Here are some rocks from 87th and Broadway, not far from where I lived way-back-when and boy has it changed. 

1989, my first year in New York, set the dubious record for most murders - surpassed the following year at over two thousand. It was generally understood that anything above above 90th was dangerous and newly arrived white kids from Ivy League schools whispered about Harlem's beginning and, presumably, civilisation's end. It is hard to imagine today as Katie's 104th and Amsterdam thrives - I love her Korean veggie where I automatically buy papaya, pineapple and mango and sometimes pomegranate along with remarkably fresh produce. 

We go to a fancy Thai on 111th and then there are the diners - not like I knew them with their 24 hour earnesty and working man's toast - no, these places are chic and offer goat-cheese omelets, caramelised onions and Italian sausage. What is surprising about this neighborhood is why it has taken so long? 

Columbia U. begins at 114th and is one of the world's most prestigious institutions - it is shocking to think that in 1990 the business school considered re-locating to Westchester. Today, it is expanding to "SoHa" (South of Harlem) or North of 125th Street up to 140th where new students promised a dorm and state-of-the-art facilities. By 1995 and my return for graduate school, gentrification well on the march. 

Riverside Drive, always proper, now serviced by upscale Fairway while sushi restaurants popping up left-and-right in Morningside Heights. Harlem now a sweet-spot of rustic brown-stones, compelling Americana, ethnic mixture and affordable. By recently, many of my friends talking about fixer-uppers with multiple floors for only a million dollars (cheap when compared to the same price for a down-scale two-bedroom apartment farther South). Anybody who wants to catch the area's nadir should watch De Niro's "Taxi Driver" whose final bloody shoot-out inside a derelict on 87th and Columbus - Scorcese was afraid of the ceiling collapsing underneath his filming equipment.

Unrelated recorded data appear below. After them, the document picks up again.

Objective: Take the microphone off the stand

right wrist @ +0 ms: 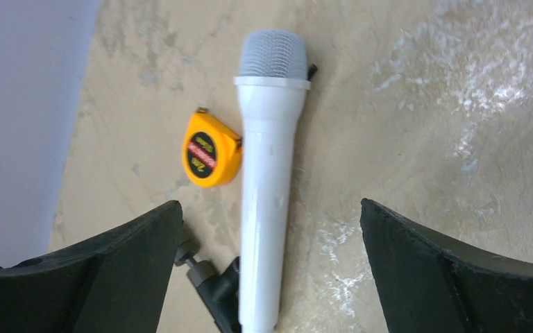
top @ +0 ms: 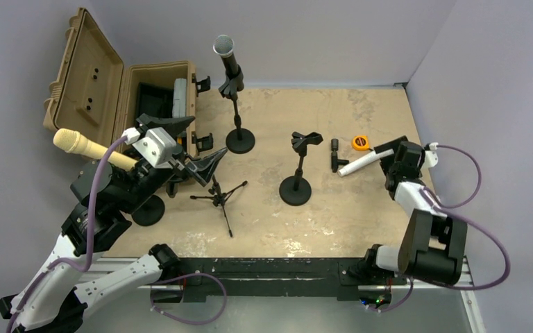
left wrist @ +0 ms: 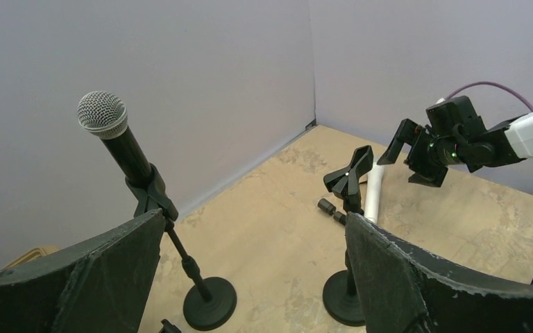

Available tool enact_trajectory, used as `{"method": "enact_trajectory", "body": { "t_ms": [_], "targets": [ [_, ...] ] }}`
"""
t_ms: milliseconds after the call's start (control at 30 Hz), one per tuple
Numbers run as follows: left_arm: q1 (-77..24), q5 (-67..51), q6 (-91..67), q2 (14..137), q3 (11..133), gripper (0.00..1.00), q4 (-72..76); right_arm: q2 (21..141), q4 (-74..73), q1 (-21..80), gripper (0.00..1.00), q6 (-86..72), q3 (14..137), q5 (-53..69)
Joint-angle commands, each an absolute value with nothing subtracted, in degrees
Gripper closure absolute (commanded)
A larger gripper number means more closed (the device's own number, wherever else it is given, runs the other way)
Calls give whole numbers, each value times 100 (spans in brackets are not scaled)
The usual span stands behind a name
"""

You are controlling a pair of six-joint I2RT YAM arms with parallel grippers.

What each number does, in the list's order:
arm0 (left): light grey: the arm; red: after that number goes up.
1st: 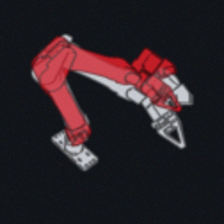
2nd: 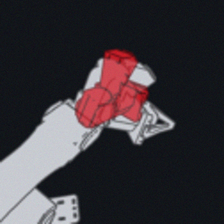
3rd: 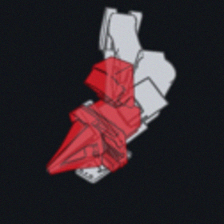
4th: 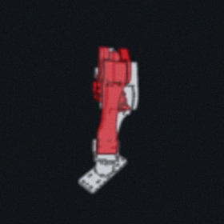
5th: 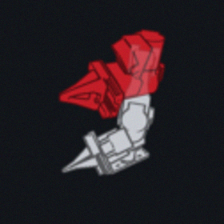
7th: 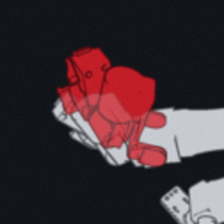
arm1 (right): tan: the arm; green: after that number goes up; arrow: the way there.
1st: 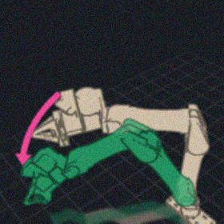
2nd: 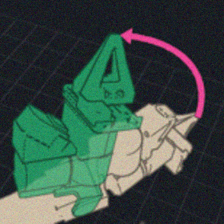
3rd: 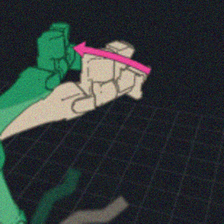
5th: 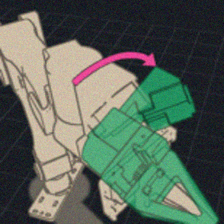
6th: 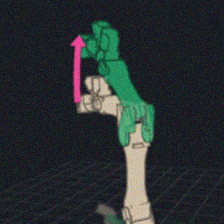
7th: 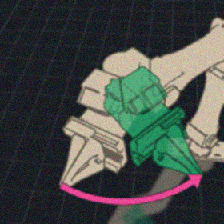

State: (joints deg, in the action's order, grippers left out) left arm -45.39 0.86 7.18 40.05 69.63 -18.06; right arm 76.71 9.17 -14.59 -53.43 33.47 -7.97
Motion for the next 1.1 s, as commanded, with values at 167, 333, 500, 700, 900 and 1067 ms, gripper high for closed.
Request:
{"method": "enact_trajectory", "body": {
  "t_ms": [167,333,500,700,900,1067],
  "targets": [
    [-4527,199,844,4069,6926,1,-1600,5709,1029,-404,1,-3660,4019,-1263],
    [-4527,242,849,4062,6948,1,-1641,4985,1508,-353,1,-2570,4482,206],
    [-4528,334,824,3962,7038,1,-1708,5210,1878,-301,1,-2139,5222,2022],
    [-4528,583,601,3936,7276,1,-2053,5434,2291,1100,1,-2447,5981,1827],
    [-4528,1339,679,3663,7236,1,-1952,5753,2698,2681,1,-3094,6485,830],
    [-4527,2012,891,3265,7013,1,-1691,6278,3025,4706,1,-3265,6714,-837]
  ]
}}
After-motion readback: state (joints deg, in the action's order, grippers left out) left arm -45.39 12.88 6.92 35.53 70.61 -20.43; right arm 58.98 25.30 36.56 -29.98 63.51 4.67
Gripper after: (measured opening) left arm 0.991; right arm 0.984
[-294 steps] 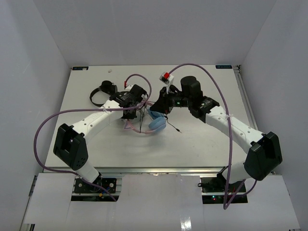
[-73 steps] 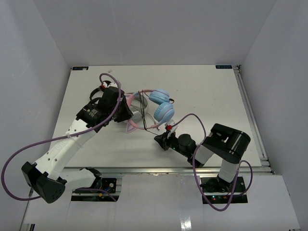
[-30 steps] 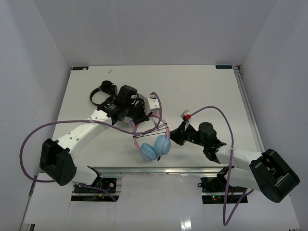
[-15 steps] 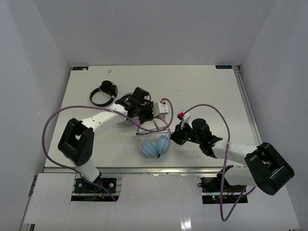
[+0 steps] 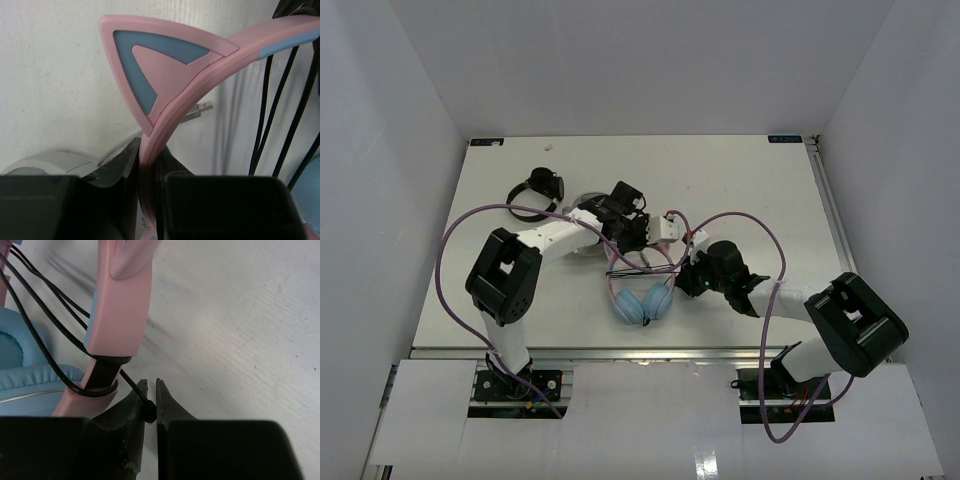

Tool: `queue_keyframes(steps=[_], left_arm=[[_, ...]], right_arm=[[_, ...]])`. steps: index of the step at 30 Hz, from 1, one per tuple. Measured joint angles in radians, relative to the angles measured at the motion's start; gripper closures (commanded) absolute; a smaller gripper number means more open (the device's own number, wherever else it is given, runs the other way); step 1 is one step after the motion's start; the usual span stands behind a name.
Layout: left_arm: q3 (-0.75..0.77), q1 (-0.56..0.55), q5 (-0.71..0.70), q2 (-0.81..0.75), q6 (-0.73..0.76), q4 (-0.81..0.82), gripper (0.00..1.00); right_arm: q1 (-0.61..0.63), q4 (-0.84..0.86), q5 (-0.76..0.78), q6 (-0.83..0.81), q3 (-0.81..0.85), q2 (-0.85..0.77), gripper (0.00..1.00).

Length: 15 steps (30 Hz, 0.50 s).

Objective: Wrap the headphones

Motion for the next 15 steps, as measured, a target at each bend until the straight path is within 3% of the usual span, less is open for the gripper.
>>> queue_keyframes(steps=[15], left_arm=[[0.102,-0.042,-0.083,0.101,-0.001,-0.034,0.78]], right_arm=[[-0.053,0.025,0.035,0.015,0.000,0.044,0.79]])
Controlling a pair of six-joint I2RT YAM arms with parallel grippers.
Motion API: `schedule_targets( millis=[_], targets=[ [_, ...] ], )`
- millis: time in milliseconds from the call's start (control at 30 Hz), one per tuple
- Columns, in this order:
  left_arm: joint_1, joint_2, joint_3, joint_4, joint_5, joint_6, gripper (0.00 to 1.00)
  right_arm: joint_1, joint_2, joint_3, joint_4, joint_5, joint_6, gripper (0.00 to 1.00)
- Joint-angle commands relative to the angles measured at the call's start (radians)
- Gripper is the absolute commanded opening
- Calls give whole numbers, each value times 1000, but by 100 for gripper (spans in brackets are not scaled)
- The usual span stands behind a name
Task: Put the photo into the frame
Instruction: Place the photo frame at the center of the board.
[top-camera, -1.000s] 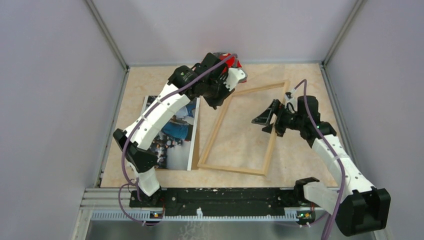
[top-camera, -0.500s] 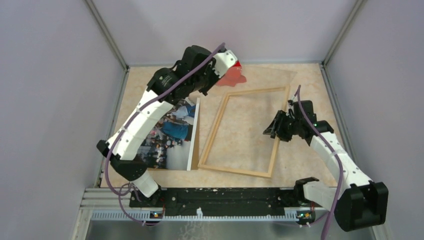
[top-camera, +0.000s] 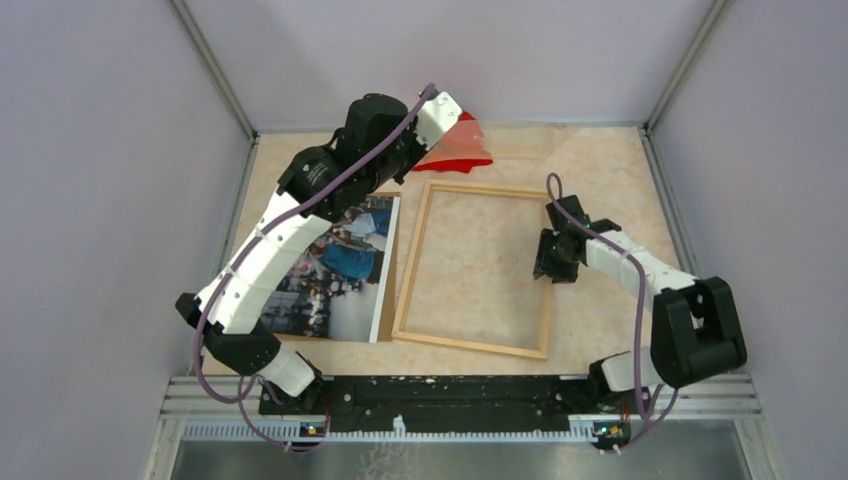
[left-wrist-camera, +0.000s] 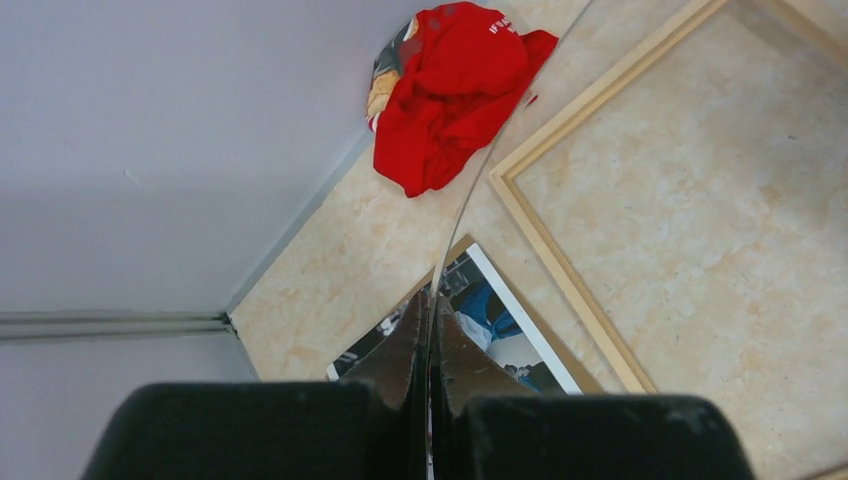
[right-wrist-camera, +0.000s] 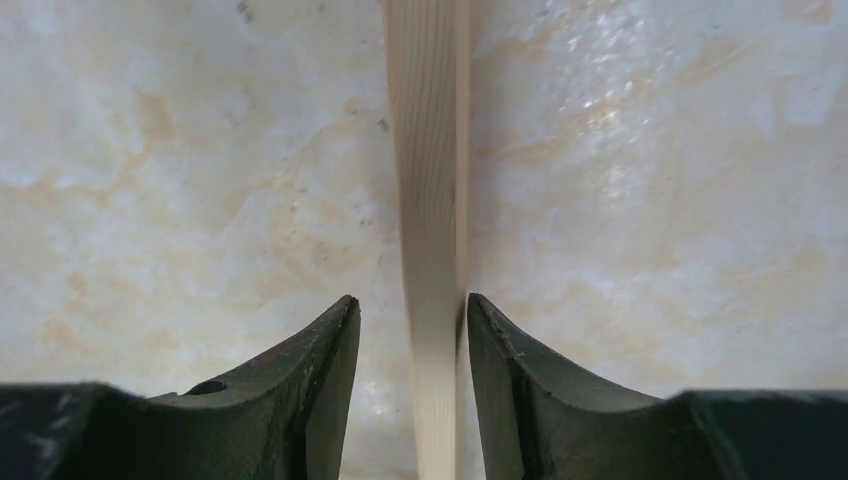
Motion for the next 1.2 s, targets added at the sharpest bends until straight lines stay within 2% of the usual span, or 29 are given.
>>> schedule_targets(
  millis=[0, 233, 433, 633, 867, 1133, 1167],
  targets=[
    [3, -46, -10, 72, -42, 8, 0, 5, 81, 93, 36, 189, -39, 46],
    [3, -55, -18, 63, -55, 9, 0, 4, 188, 139, 91, 217, -58, 47],
    [3, -63, -33, 58, -58, 5, 0, -15, 254, 149, 94, 246, -54, 54],
    [3, -67, -37, 52, -60, 6, 0, -59, 299, 164, 165, 233, -79, 41],
    [3, -62, -31, 26, -68, 1, 0, -57, 409, 302, 192, 224, -265, 26],
    [3, -67, -32, 15, -67, 3, 0, -54, 482, 413, 161, 270, -331, 25],
    [3, -65, -29, 10, -68, 1, 0, -54, 486, 421, 162, 267, -328, 28]
  ],
)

For some reason New Yorkers and everybody loves to romanticise the city in the 1970s - its grittiness, grime and deserted spaces somehow a cool backdrop for Popeye Doyle. I think also viewed as a decade of artistic freedom, sex and unity - James Baldwin and Ralph Ellison and all that. Me, I am glad there is no graffiti on the subways and the place as safe as anywhere- safer than London, in fact. I hope we are not going back to those bad-days given the recession which will hit any city harder than average and the Big Apple worse. I have enjoyed dinner-party discussion re NY's wealthful "sterility" somehow being oppressive. Well to them I say: find yourself in the Bronx. I was around in '90 when every day was a killing.